→ **Exercise**: From the data that follows, copy every line with the string "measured".

[Start of section]

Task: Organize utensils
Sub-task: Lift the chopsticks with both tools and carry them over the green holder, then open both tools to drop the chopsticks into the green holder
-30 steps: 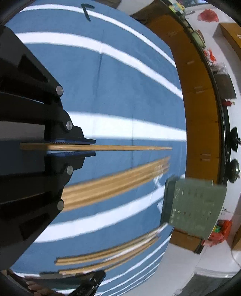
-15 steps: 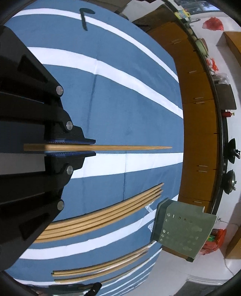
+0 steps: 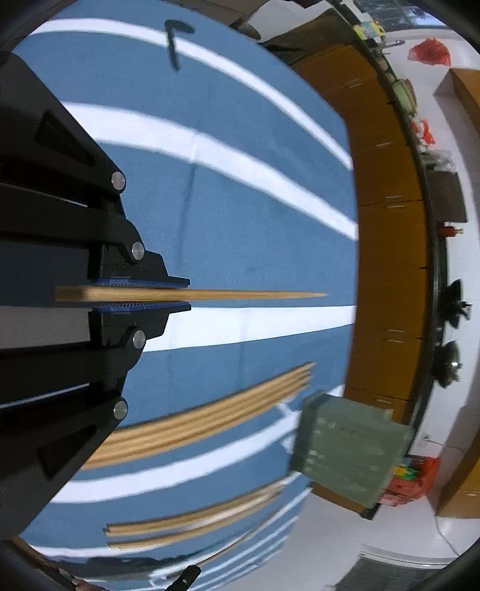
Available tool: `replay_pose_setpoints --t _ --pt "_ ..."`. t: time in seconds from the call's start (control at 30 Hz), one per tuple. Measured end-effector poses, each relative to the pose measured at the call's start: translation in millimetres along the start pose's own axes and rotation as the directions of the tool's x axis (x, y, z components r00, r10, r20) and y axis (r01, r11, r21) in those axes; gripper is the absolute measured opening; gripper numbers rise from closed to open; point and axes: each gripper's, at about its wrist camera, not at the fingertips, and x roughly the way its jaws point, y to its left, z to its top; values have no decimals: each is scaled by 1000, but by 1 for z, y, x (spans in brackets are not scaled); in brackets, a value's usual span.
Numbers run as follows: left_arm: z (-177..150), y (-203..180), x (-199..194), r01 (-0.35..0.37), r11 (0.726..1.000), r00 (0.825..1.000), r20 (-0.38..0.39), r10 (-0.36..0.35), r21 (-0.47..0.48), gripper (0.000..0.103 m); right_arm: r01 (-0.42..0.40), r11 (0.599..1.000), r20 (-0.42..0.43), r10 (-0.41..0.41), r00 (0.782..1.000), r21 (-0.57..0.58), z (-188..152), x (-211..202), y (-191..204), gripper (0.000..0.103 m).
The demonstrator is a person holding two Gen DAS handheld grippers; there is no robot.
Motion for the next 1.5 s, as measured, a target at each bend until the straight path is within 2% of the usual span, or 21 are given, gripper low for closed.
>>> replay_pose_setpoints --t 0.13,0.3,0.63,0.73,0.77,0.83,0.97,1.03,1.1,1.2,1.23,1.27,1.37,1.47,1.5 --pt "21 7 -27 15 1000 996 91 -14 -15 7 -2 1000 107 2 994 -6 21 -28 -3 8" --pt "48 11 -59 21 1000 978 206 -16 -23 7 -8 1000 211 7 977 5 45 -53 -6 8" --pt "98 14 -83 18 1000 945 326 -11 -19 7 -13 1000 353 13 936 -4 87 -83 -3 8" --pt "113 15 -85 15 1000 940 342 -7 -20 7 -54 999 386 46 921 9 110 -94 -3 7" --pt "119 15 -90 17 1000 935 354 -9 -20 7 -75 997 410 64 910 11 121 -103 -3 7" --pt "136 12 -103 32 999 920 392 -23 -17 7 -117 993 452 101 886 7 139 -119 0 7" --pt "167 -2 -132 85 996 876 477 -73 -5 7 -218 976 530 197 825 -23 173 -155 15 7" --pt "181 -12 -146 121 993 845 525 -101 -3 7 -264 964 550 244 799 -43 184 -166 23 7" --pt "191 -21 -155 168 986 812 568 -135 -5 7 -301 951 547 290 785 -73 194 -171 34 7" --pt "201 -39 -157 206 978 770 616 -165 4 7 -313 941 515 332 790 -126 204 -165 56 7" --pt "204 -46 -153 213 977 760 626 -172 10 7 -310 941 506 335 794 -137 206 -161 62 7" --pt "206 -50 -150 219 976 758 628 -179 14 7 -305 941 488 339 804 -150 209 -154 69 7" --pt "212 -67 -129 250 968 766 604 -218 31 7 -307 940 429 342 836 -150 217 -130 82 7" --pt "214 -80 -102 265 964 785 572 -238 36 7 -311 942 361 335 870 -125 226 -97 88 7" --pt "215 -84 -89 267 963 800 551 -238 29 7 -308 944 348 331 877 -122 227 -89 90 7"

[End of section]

→ **Response box**:
Available tool: `replay_pose_setpoints --t _ --pt "_ ..."`. t: time in seconds from the call's start (control at 30 Hz), one per tuple. Measured end-effector poses, each relative to the pose measured at the call's start: translation in millimetres along the start pose's own axes and rotation as the directions of the tool's x axis (x, y, z components r00, r10, r20) and y axis (r01, r11, r21) in those axes; gripper is the absolute measured opening; gripper numbers rise from closed to open; point and axes: each gripper's, at about its wrist camera, not at the fingertips, and x roughly the way its jaws point, y to its left, z to its top; values have no decimals: each is scaled by 1000, but by 1 for z, y, x (spans in brackets are not scaled); in brackets, a value's usual span.
Motion for the next 1.5 s, as measured, a target at each bend until the straight path is within 2% of the usual span, or 21 are given, gripper low for closed.

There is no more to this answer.